• Exercise brief:
In the data below, locate the line containing "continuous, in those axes" and the line containing "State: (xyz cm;", then retype both and everything between them exactly. Pictures are not part of the copy.
^^^^^^^^
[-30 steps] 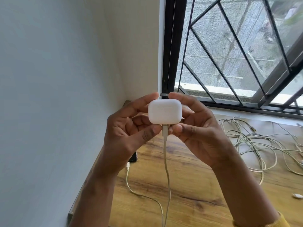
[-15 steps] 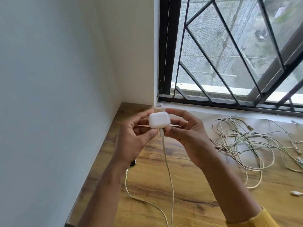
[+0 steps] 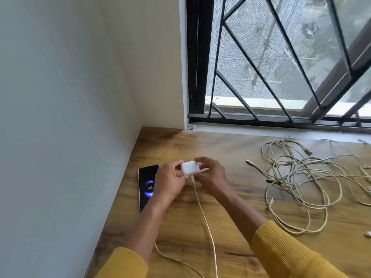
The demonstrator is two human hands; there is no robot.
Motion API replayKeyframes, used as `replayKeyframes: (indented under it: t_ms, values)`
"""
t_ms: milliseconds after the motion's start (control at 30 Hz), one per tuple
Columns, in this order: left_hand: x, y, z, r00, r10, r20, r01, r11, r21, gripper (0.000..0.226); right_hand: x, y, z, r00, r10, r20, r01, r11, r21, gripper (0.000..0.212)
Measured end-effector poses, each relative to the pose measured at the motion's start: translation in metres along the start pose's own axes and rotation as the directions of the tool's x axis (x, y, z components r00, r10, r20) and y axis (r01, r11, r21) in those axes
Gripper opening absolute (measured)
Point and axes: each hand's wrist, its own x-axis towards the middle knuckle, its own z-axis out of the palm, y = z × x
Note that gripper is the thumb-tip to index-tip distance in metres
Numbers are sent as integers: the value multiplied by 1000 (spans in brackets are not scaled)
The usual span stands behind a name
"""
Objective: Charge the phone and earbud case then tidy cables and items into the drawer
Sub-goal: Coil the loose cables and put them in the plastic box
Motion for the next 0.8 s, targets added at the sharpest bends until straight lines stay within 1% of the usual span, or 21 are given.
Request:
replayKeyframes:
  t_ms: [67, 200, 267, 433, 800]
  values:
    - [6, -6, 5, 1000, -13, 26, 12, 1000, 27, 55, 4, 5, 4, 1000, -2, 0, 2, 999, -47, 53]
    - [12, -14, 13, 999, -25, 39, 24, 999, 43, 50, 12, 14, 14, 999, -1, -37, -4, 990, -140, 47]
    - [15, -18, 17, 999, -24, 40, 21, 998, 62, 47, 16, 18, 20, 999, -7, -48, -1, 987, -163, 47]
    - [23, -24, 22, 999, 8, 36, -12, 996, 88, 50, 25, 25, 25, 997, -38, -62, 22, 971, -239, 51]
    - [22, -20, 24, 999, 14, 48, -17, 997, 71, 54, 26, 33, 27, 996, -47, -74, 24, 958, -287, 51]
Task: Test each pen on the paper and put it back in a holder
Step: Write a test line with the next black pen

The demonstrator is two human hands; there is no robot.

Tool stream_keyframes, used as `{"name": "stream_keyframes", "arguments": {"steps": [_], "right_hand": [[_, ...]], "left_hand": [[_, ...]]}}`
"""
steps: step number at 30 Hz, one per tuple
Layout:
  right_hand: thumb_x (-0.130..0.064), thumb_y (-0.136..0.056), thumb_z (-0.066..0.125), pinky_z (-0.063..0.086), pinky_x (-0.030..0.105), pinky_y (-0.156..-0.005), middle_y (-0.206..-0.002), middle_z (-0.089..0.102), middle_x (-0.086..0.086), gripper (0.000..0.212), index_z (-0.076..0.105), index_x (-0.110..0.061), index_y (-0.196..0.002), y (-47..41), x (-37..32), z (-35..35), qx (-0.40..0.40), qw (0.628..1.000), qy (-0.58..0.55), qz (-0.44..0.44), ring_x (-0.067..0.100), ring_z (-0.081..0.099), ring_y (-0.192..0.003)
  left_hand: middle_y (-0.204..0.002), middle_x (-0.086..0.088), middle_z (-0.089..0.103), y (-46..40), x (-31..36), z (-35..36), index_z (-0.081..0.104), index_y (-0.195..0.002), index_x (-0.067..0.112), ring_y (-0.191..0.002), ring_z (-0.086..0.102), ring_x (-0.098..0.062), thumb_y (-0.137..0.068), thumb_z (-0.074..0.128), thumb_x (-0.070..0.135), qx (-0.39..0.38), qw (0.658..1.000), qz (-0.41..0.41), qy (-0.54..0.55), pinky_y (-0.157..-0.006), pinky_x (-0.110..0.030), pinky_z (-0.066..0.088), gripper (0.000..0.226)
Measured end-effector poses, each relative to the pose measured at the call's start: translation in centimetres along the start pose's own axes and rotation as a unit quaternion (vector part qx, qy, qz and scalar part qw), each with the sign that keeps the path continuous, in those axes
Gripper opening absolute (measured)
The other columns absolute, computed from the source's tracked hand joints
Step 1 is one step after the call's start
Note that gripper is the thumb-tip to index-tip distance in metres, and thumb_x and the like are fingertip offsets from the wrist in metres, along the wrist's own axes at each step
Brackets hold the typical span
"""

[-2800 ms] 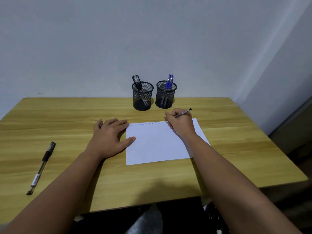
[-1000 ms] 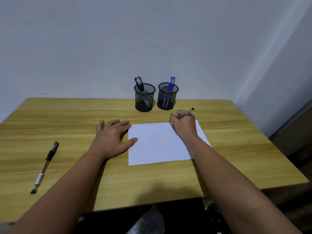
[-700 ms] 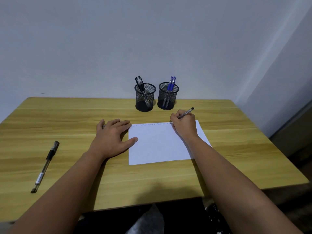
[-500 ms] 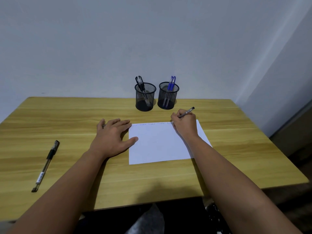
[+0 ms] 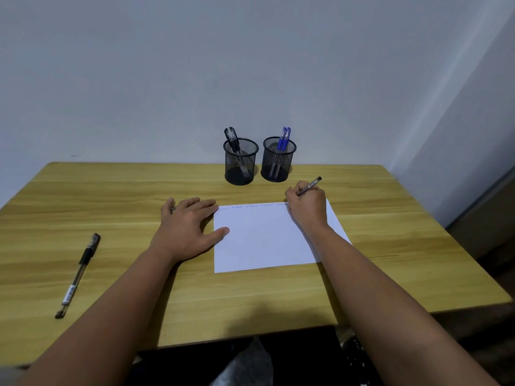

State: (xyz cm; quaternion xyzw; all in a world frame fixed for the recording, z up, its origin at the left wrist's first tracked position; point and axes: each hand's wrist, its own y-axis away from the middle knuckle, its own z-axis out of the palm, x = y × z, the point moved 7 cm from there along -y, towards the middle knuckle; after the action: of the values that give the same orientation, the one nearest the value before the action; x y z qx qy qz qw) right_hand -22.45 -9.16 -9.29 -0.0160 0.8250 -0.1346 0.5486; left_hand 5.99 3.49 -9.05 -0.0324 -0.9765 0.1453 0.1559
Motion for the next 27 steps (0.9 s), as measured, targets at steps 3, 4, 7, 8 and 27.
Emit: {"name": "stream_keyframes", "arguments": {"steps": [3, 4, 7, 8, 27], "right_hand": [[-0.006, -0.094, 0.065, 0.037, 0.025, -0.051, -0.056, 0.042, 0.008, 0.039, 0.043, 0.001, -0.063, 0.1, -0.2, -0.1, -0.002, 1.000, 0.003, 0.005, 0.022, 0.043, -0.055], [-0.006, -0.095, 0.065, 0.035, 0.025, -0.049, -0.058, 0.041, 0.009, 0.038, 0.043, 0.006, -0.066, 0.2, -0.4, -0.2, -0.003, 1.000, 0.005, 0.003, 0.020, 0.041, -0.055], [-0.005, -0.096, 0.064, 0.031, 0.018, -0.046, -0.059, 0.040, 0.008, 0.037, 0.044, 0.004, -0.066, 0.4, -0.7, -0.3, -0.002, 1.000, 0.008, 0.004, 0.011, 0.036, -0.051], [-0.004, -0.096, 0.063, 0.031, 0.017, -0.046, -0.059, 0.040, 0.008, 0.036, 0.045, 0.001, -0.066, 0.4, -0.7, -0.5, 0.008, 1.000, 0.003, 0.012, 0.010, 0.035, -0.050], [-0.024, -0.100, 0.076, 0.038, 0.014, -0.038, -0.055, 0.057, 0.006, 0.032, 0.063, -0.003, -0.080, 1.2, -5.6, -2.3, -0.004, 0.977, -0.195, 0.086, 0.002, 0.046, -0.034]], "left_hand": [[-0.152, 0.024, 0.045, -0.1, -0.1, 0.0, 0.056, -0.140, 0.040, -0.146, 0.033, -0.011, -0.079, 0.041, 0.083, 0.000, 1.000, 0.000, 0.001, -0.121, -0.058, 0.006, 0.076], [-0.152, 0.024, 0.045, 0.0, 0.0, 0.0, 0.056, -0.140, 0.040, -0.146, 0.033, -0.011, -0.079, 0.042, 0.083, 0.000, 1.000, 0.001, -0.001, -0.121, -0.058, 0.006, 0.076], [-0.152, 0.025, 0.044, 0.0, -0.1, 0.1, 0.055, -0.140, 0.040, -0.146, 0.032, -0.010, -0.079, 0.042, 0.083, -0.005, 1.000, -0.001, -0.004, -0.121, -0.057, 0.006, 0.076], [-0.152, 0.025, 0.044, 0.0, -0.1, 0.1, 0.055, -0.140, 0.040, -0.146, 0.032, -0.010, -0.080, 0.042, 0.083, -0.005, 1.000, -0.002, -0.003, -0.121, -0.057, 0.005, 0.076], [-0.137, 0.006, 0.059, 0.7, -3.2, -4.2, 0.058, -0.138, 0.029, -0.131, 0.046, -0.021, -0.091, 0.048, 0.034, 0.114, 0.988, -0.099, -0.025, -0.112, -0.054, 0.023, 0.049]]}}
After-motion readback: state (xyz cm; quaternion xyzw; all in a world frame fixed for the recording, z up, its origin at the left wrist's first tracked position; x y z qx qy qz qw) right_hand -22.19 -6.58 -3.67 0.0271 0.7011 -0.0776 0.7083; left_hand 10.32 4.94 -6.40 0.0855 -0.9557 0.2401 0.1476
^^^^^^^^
• Expected answer:
Measured end-effector poses, each relative to the pose measured at the call's start: translation in centimetres along the start pose's own axes and rotation as a unit quaternion (vector part qx, qy, qz and scalar part qw), each with the sign that keeps the path continuous, in those axes
Gripper opening absolute (measured)
The other columns absolute, computed from the source's tracked hand joints
Step 1 is one step after the call's start
Note that gripper is the thumb-tip to index-tip distance in metres, and thumb_x and the like are fingertip offsets from the wrist in metres, along the wrist's own axes at each step
Brackets hold the typical span
"""

[-2800 ms] 
[-1000 ms] 
[-700 ms] 
[-500 ms] 
[+0 ms] 

State: (xyz cm; quaternion xyzw; all in a world frame fixed for the recording, z up, its origin at the left wrist's first tracked position; point and axes: each hand's wrist, its own y-axis away from the middle knuckle, its own z-axis out of the palm, x = y × z, the point moved 7 cm from there along -y, towards the middle knuckle; after the action: of the values that give the same orientation, the one nearest the value before the action; x y z qx qy qz qw) right_hand -22.45 -9.16 -9.29 -0.0160 0.8250 -0.1346 0.5486; left_hand 5.99 3.49 -9.05 -0.0324 -0.9765 0.1453 0.1559

No more output is given for this exercise.